Il Casu axedu viene preparato con una tecnica del tutto unica. La coagulazione si distingue per i tempi estremamente lunghi, mentre la conservazione viene effettuata tramite salamoia. La stagionatura, inoltre, lo trasforma da dolce e per niente salato in molto salato e piccante. La sua produzione, di solito, è garantita da piccole aziende e caseifici artigianali.
Fresa
È un formaggio di latte di vacca a pasta molle. Viene preparato di solito in autunno, quando il latte bovino è più povero, e deve il suo nome alla parola latina “fresus”, che significa “schiacciato”. Per aspetto e consistenza ricorda molto lo Stracchino lombardo.
Casu friscu
Formaggio senza crosta, il Casu friscu è di colore bianco e pasta morbida. La tipologia di preparazione lo assimila alla caciotta. Viene preparato principalmente per l’uso in cucina, o in abbinamento ad altri alimenti.
Casu in filixi
È il più fresco di tutti i formaggi sardi. Si prepara con una cagliata di latte di capra o misto pecora, che appena rassodata viene posta in contenitori di legno di pero selvatico contenti foglie di felce (filixu), che gli conferiscono un aroma inconfondibile. In seguito viene posto a spurgare su teli. La sua produzione è tipica del territorio che comprende i paesi di Seulo, Olzai, Esterili e Villagrande.
Dolcesardo Arborea
Un formaggio a pasta molle, che si ottiene lavorando il latte bovino, secondo una ricetta che risale ai primi anni ’30. Viene lavorato con fermenti lattici e con caglio, per poi essere posto in fuscelle e sottoposto a stufatura, alla temperatura di 40°. Salato in salamoia, viene consumato dopo 15 giorni di maturazione in cella.
Greviera di Ozieri
Il Greviera deve la sua nascita all’arrivo, nella provincia di Sassari, di bovini di razza Bruno Alpina dalla Svizzera, e della tecnica produttiva del Gruviera.

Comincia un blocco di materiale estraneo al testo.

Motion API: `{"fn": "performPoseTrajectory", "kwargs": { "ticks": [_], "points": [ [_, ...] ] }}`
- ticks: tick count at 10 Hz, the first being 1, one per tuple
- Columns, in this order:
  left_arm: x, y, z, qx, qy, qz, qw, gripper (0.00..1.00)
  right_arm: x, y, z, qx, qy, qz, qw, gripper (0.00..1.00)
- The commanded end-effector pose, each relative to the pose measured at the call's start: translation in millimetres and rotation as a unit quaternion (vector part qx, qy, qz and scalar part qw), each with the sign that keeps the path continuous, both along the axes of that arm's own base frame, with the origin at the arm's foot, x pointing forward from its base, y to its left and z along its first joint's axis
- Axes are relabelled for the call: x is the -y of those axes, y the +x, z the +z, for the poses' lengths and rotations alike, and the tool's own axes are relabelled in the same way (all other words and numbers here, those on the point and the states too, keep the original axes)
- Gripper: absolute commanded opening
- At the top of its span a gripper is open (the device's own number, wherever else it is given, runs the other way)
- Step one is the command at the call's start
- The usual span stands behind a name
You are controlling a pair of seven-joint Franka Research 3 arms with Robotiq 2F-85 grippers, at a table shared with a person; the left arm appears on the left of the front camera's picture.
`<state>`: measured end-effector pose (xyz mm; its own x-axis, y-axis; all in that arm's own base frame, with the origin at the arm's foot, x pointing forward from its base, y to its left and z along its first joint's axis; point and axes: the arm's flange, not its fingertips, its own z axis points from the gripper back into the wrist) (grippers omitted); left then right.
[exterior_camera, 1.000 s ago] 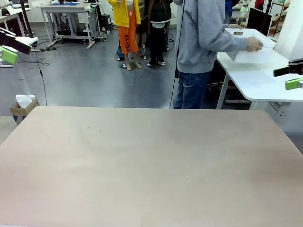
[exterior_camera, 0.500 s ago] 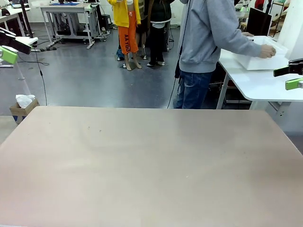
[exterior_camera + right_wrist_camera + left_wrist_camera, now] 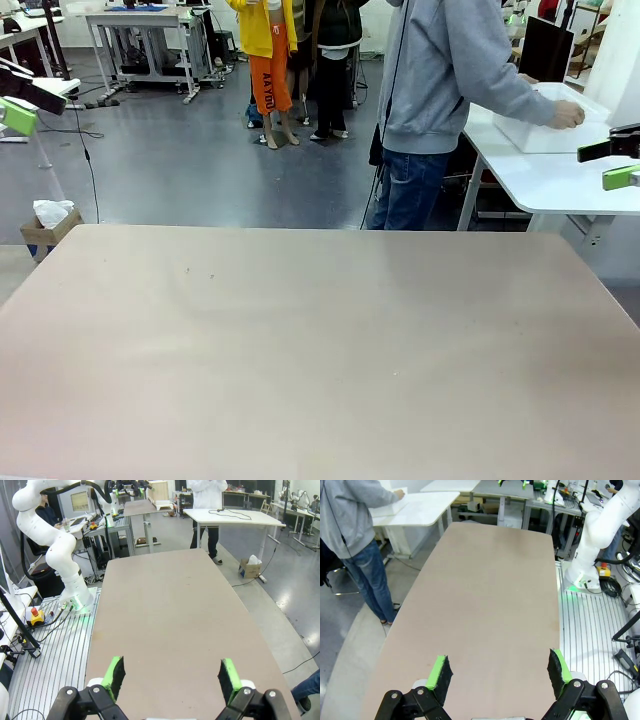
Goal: Stack the cups and store them in the basket.
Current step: Place the stack of Reusable plastic cups into the Pantry Basket.
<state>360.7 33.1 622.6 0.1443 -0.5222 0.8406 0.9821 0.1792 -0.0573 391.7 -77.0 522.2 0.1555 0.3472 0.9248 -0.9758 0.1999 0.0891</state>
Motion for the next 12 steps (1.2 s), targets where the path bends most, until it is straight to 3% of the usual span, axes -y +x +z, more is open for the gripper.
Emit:
{"fn": "performPoseTrajectory", "kwargs": {
  "ticks": [1, 12],
  "points": [
    [0.5, -1.6, 1.8, 0.003, 0.001, -0.004, 1.0, 1.0, -1.0, -0.9, 4.2, -0.002, 0.009, -0.004, 1.0, 1.0],
    [0.5, -1.6, 1.8, 0.003, 0.001, -0.004, 1.0, 1.0, -1.0, -0.9, 4.2, -0.002, 0.009, -0.004, 1.0, 1.0]
  ]
}}
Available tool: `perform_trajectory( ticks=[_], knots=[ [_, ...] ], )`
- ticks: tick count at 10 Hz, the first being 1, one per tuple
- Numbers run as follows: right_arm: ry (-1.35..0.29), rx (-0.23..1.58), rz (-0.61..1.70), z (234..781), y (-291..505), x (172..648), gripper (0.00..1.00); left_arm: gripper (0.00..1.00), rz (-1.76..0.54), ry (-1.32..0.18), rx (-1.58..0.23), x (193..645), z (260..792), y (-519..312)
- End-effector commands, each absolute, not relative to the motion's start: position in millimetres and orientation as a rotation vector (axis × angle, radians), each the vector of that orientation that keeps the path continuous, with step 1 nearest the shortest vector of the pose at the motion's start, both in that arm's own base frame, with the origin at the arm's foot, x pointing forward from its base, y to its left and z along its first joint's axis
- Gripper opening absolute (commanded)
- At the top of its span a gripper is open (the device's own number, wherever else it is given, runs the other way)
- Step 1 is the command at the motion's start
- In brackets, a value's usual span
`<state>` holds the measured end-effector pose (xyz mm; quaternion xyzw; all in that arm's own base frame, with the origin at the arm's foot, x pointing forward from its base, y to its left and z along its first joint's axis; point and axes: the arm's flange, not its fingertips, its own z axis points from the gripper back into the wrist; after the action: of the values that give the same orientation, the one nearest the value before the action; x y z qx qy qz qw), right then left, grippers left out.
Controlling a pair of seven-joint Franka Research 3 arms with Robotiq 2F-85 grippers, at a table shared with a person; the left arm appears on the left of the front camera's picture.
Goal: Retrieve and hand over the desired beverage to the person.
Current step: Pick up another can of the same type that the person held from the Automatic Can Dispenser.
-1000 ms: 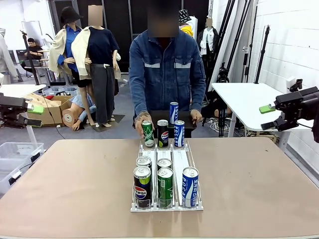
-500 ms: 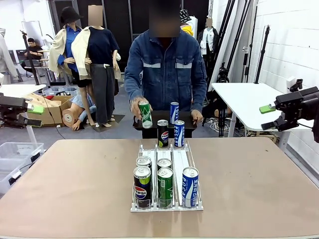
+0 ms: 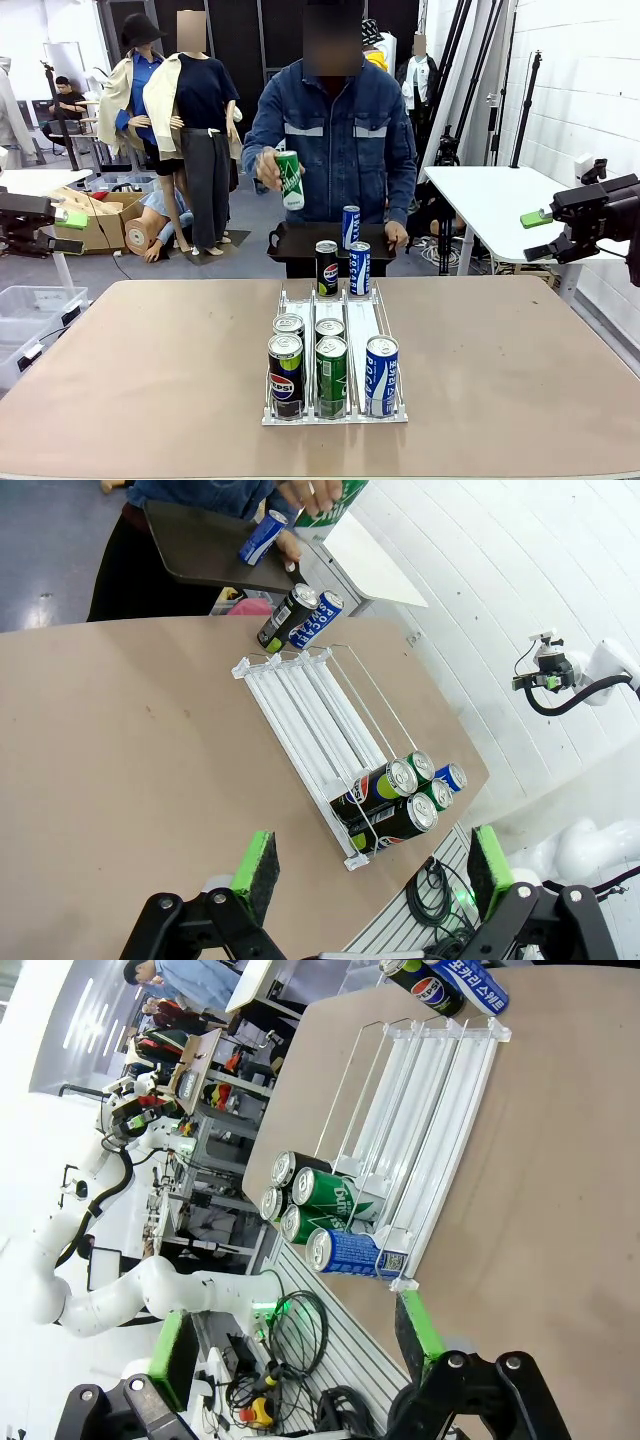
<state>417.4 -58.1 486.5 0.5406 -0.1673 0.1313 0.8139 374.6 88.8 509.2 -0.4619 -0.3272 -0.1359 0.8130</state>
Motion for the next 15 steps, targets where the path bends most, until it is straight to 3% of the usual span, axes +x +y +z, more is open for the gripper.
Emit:
perform_trajectory(
  ticks=[1,15],
  knots=[
    [-0.357,1.155,0.282,486.5,-57.7,417.4,1.0,1.0,-0.296,-0.706,-0.996,373.3,509.2,90.3],
    [-0.357,1.155,0.282,486.5,-57.7,417.4,1.0,1.0,-0.296,-0.706,-0.996,373.3,509.2,90.3]
  ],
)
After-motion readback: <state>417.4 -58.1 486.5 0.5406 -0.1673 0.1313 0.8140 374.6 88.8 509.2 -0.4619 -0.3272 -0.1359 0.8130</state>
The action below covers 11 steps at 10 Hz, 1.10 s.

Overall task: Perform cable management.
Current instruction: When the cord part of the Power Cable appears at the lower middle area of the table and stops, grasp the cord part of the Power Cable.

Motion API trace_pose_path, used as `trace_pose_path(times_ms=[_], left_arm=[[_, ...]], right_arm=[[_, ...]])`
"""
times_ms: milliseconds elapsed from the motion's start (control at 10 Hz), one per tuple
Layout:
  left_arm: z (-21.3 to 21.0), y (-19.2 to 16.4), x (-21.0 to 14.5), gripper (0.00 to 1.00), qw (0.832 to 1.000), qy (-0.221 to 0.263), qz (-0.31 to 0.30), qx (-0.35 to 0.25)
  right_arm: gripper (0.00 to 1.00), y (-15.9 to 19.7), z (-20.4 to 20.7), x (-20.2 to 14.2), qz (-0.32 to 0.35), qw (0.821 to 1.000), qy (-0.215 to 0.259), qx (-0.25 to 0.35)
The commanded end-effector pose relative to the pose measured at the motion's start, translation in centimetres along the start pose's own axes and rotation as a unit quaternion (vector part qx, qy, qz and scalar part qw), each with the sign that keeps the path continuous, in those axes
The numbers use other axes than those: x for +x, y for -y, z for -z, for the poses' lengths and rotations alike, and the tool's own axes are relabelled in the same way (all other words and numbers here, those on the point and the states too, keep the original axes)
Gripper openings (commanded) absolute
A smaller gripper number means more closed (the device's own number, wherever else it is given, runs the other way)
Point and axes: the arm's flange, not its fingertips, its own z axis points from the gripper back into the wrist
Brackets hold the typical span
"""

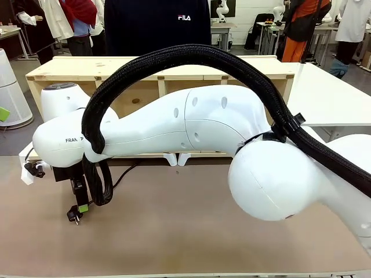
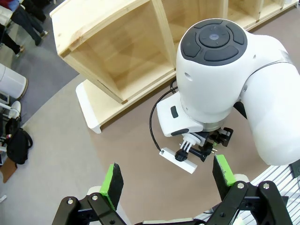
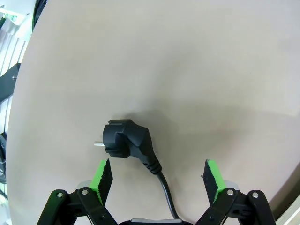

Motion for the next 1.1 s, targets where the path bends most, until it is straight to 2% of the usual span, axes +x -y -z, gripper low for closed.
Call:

Questo formaggio, quindi, è entrato nella storia dei formaggi sardi nel 1850.
Semicotto di capra
Prodotto sia a livello artigianale sia industrialmente, il Semicotto di capra sardo si distingue per una crosta sottile e liscia, di colore paglierino, che tende al marrone se invecchiato.
Trizza

Questo è un formaggio a pasta filata, che si ricava dalla lavorazione di latte bovino di razza Sardo-Modicana. Lo caratterizza, appunto, la forma di treccia con decori di pasta filata.
Casu spiattatu
Lo spiattatu si produce con latte vaccino intero, ed è caratteristico della Gallura. Si prepara come la pasta filata, e non ha una forma precisa. Senza crosta, presenta una pasta bianca ed elastica, dal gusto dolce con note acidule.